What the task asks:
Please retype the records below exactly as they appear, leaving out every picture.

[Collected data entries]

=== Begin Enclosure ===

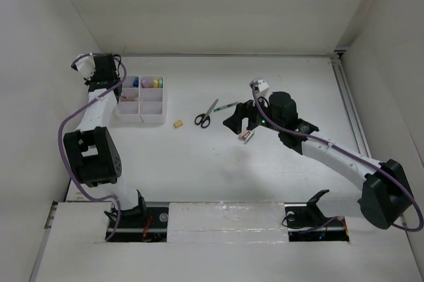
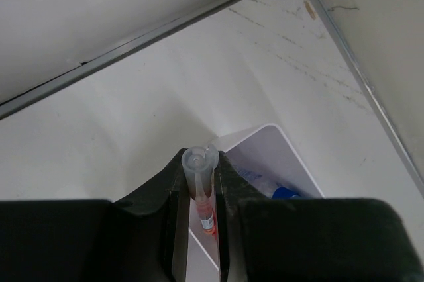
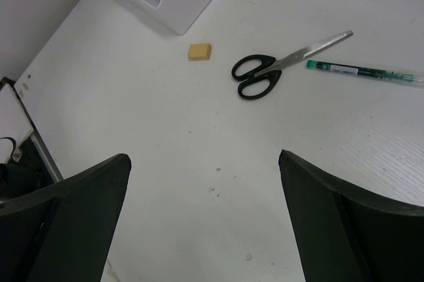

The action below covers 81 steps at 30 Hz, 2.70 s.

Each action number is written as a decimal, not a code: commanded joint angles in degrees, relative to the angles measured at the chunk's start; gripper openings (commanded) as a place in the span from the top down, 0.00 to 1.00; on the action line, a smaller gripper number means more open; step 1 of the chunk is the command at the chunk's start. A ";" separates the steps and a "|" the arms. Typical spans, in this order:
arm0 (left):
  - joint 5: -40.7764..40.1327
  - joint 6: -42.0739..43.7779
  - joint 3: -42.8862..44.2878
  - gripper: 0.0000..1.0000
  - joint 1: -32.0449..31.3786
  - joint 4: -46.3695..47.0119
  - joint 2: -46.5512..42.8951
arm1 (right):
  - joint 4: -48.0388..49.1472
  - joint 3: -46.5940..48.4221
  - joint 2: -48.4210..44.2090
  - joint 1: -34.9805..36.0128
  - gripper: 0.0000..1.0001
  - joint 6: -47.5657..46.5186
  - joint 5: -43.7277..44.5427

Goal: Sort the stationery into containers
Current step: Place the pen in the storage box, then pick up the pen from the center of the board.

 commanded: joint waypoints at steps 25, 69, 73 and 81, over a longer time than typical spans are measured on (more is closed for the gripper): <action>8.04 1.79 1.72 0.00 -3.59 4.02 -9.08 | -1.57 5.87 4.69 1.01 0.00 -1.37 6.98; 33.00 4.96 14.03 0.00 -3.59 -8.03 -19.20 | -54.49 63.99 58.93 2.60 0.20 55.41 43.56; 33.53 4.96 14.03 0.00 -3.59 -8.03 -19.20 | -57.11 65.91 60.24 2.59 0.21 57.16 44.35; 33.53 4.96 14.03 0.00 -3.59 -8.03 -19.20 | -65.91 76.72 68.42 2.07 0.21 56.64 44.96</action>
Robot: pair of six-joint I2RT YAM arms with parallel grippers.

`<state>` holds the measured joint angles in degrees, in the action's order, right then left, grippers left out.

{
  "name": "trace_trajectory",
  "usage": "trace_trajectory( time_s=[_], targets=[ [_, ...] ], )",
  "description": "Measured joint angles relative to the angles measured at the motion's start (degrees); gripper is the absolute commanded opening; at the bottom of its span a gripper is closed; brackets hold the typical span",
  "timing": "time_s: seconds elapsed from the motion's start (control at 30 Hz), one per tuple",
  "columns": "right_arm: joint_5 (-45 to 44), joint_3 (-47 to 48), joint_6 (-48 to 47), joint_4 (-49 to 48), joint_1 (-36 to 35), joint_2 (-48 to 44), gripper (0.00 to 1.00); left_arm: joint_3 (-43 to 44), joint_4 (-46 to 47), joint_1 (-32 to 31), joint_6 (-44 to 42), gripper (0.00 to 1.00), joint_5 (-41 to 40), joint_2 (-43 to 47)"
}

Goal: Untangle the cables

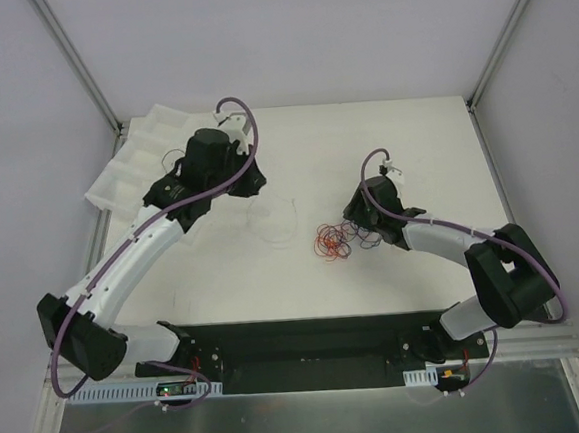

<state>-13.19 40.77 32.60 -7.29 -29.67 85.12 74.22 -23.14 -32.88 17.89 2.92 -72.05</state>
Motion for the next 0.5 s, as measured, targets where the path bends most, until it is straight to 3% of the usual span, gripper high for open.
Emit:
trace_trajectory(
  time_s=[0.3, 0.33, 0.4, 0.5],
  targets=[
    [0.11, -0.66, -1.75, -1.57, 0.0, -1.46, 0.52, 1.55, 0.17, 1.62, 3.28, 0.0, 7.17, -15.1],
    [0.17, -0.66, -1.81, -1.6, 0.0, -1.46, 0.52, 0.83, 0.61, 1.92, 3.96, 0.0, 7.1, -15.28],
    [0.39, -0.66, -1.92, -1.84, 0.0, -1.44, 0.52, -3.08, 2.95, 3.1, 5.86, 0.11, 6.23, -13.84],
    [0.68, -0.66, -2.03, -2.34, 0.02, -1.33, 0.52, -11.43, 5.46, 5.95, 8.94, 0.13, 5.38, -9.62]
  ],
)
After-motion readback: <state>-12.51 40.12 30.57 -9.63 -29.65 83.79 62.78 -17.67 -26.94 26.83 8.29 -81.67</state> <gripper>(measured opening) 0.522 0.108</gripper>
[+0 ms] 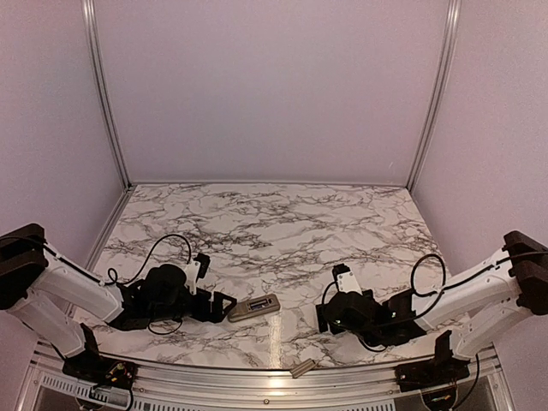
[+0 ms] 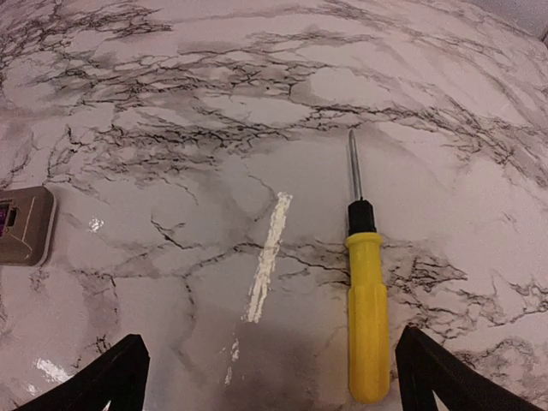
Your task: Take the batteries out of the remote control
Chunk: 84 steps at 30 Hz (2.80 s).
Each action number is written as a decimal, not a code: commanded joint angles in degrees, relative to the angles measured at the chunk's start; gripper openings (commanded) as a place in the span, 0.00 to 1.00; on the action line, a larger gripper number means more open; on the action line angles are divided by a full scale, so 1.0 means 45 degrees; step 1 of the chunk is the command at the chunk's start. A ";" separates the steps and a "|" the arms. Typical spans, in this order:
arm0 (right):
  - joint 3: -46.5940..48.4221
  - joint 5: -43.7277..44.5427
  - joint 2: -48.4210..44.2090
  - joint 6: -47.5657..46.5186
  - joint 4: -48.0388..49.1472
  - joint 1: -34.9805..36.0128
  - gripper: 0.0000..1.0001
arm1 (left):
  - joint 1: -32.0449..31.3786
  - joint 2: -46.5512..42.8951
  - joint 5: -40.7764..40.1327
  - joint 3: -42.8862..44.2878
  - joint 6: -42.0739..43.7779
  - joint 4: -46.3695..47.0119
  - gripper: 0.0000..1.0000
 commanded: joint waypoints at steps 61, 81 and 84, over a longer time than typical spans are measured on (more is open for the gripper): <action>-0.1217 -0.3021 -0.0794 -0.3482 0.3282 -0.0731 0.00 | 0.0039 -0.6100 -0.0470 0.0860 0.1771 -0.4359 0.93; -0.0709 -0.8824 -0.2965 -0.6119 0.5105 0.1851 0.00 | -0.0139 -0.5429 0.3492 0.0646 0.1933 -0.2276 0.77; -0.0842 -0.9957 -0.3385 -0.6413 0.5301 0.1987 0.00 | -0.0652 -0.5375 0.4085 0.0748 0.2088 -0.2017 0.76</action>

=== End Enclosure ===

Exercise output:
The action below covers 81 steps at 30 Hz, 2.70 s.

Each action number is written as a decimal, not a code: commanded joint angles in degrees, relative to the angles measured at the chunk's start; gripper openings (commanded) as a place in the span from the top down, 0.00 to 1.00; on the action line, a smaller gripper number means more open; step 1 of the chunk is the command at the chunk's start. A ";" separates the steps and a "|" the arms. Typical spans, in this order:
arm0 (left):
  - joint 5: -40.7764..40.1327
  - joint 6: -42.0739..43.7779
  - joint 3: -42.8862..44.2878
  - gripper: 0.0000..1.0000
  - joint 1: -32.0449..31.3786
  - joint 4: -46.3695..47.0119
  - joint 2: -46.5512..42.8951
arm1 (right):
  - joint 4: -48.0388..49.1472
  - joint 3: -46.5940..48.4221
  - joint 2: -48.4210..44.2090
  - joint 1: -34.9805..36.0128
  - gripper: 0.0000..1.0001
  - joint 6: -47.5657..46.5186
  - joint 5: -43.7277..44.5427

Goal: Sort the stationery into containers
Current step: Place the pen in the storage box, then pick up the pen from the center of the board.

 commanded: joint waypoints at steps 25, 69, 73 and 81, over a longer time than typical spans are measured on (more is closed for the gripper): <action>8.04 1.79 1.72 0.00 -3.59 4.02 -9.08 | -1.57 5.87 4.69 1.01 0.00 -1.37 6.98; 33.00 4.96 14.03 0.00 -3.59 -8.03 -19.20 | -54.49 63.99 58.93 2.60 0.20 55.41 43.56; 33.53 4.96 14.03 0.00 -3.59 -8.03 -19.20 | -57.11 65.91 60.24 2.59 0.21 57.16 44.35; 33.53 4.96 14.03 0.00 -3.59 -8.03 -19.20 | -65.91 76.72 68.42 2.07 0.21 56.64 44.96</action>
Robot: pair of six-joint I2RT YAM arms with parallel grippers.

`<state>` holds the measured joint angles in degrees, in the action's order, right then left, grippers left out.

{
  "name": "trace_trajectory",
  "usage": "trace_trajectory( time_s=[_], targets=[ [_, ...] ], )",
  "description": "Measured joint angles relative to the angles measured at the motion's start (degrees); gripper is the absolute commanded opening; at the bottom of its span a gripper is closed; brackets hold the typical span",
  "timing": "time_s: seconds elapsed from the motion's start (control at 30 Hz), one per tuple",
  "columns": "right_arm: joint_5 (-45 to 44), joint_3 (-47 to 48), joint_6 (-48 to 47), joint_4 (-49 to 48), joint_1 (-36 to 35), joint_2 (-48 to 44), gripper (0.00 to 1.00); left_arm: joint_3 (-43 to 44), joint_4 (-46 to 47), joint_1 (-32 to 31), joint_6 (-44 to 42), gripper (0.00 to 1.00), joint_5 (-41 to 40), joint_2 (-43 to 47)"
}

Goal: Untangle the cables


<state>-13.19 40.77 32.60 -7.29 -29.67 85.12 74.22 -23.14 -32.88 17.89 2.92 -72.05</state>
Motion for the next 0.5 s, as measured, targets where the path bends most, until it is straight to 3% of the usual span, gripper high for open.
Emit:
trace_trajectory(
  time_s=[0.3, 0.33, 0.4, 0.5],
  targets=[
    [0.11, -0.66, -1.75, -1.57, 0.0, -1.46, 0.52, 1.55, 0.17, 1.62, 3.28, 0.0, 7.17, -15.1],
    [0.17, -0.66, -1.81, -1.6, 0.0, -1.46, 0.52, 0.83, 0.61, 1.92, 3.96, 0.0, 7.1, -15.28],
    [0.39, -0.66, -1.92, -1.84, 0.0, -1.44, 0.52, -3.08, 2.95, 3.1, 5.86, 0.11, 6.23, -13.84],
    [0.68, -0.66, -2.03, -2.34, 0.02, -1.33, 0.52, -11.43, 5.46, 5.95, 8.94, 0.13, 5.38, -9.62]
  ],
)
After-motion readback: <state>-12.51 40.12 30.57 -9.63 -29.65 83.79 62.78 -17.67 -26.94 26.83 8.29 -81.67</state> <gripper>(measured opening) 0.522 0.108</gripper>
[+0 ms] 
[+0 ms] 
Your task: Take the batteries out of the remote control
Chunk: 84 steps at 30 Hz (2.80 s).
Each action number is written as a decimal, not a code: commanded joint angles in degrees, relative to the angles measured at the chunk's start; gripper openings (commanded) as a place in the span, 0.00 to 1.00; on the action line, a larger gripper number means more open; on the action line angles are divided by a full scale, so 1.0 means 45 degrees; step 1 of the chunk is the command at the chunk's start. A ";" separates the steps and a "|" the arms. Typical spans, in this order:
arm0 (right):
  - joint 3: -46.5940..48.4221
  - joint 5: -43.7277..44.5427
  - joint 2: -48.4210..44.2090
  - joint 6: -47.5657..46.5186
  - joint 4: -48.0388..49.1472
  - joint 1: -34.9805..36.0128
  - gripper: 0.0000..1.0001
arm1 (left):
  - joint 1: -32.0449..31.3786
  - joint 2: -46.5512..42.8951
  - joint 5: -40.7764..40.1327
  - joint 3: -42.8862..44.2878
  - joint 6: -42.0739..43.7779
  - joint 4: -46.3695..47.0119
  - gripper: 0.0000..1.0000
 commanded: joint waypoints at steps 61, 81 and 84, over a longer time than typical spans are measured on (more is open for the gripper): <action>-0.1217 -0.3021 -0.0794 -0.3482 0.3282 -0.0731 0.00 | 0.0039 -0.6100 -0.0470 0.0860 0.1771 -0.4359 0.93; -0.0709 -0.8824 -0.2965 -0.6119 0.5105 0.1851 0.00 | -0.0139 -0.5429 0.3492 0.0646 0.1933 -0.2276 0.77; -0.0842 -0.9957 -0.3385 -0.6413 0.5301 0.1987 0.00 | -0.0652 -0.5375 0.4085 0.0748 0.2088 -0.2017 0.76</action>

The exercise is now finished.